Instructions for the task:
"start" is the word to look for; copy each line of the listing where it occurs.

Dataset extract:
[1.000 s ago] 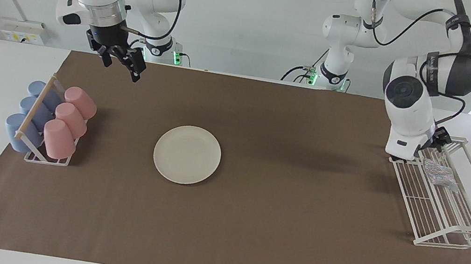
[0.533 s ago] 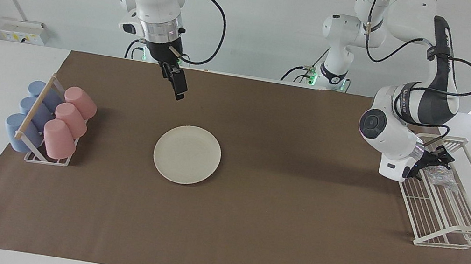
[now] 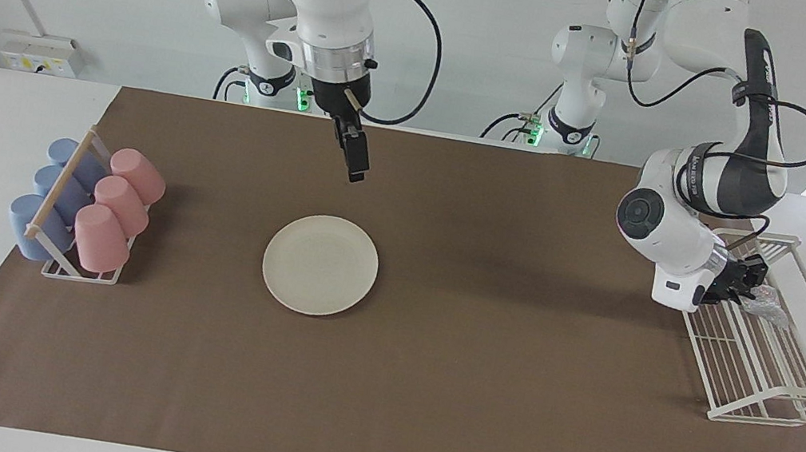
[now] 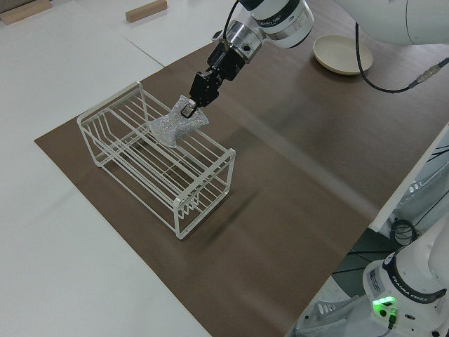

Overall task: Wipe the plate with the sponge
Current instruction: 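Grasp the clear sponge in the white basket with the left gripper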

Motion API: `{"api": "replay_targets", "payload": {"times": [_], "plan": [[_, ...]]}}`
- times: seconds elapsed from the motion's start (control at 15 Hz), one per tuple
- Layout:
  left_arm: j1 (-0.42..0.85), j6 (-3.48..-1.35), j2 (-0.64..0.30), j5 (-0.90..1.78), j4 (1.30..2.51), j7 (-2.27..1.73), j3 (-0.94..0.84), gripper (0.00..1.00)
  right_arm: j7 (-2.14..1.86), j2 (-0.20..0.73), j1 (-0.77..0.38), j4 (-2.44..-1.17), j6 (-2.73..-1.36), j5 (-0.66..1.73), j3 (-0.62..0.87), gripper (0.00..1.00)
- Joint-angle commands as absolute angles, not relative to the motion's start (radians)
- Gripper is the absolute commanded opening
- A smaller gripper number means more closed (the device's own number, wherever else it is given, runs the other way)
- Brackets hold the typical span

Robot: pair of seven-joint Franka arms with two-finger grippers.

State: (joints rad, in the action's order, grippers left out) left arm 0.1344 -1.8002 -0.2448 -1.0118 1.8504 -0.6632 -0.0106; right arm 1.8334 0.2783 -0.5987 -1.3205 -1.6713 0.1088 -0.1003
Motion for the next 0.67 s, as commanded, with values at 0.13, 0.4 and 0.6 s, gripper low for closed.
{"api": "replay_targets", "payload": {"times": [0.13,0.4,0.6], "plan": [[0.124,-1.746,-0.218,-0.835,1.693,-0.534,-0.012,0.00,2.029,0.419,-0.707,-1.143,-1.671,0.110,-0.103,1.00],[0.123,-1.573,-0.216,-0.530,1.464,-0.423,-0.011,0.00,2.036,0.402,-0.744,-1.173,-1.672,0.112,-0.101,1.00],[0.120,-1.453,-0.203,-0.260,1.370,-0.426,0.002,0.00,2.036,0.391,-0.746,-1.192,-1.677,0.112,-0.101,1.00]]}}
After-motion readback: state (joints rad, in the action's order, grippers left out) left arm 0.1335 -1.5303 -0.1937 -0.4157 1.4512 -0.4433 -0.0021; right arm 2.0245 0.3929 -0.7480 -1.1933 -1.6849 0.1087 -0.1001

Solution for this exercise:
- times: seconds elapsed from the motion's start (control at 15 Hz), one per tuple
- Joint-angle commands as absolute angles, not relative to the motion's start (radians)

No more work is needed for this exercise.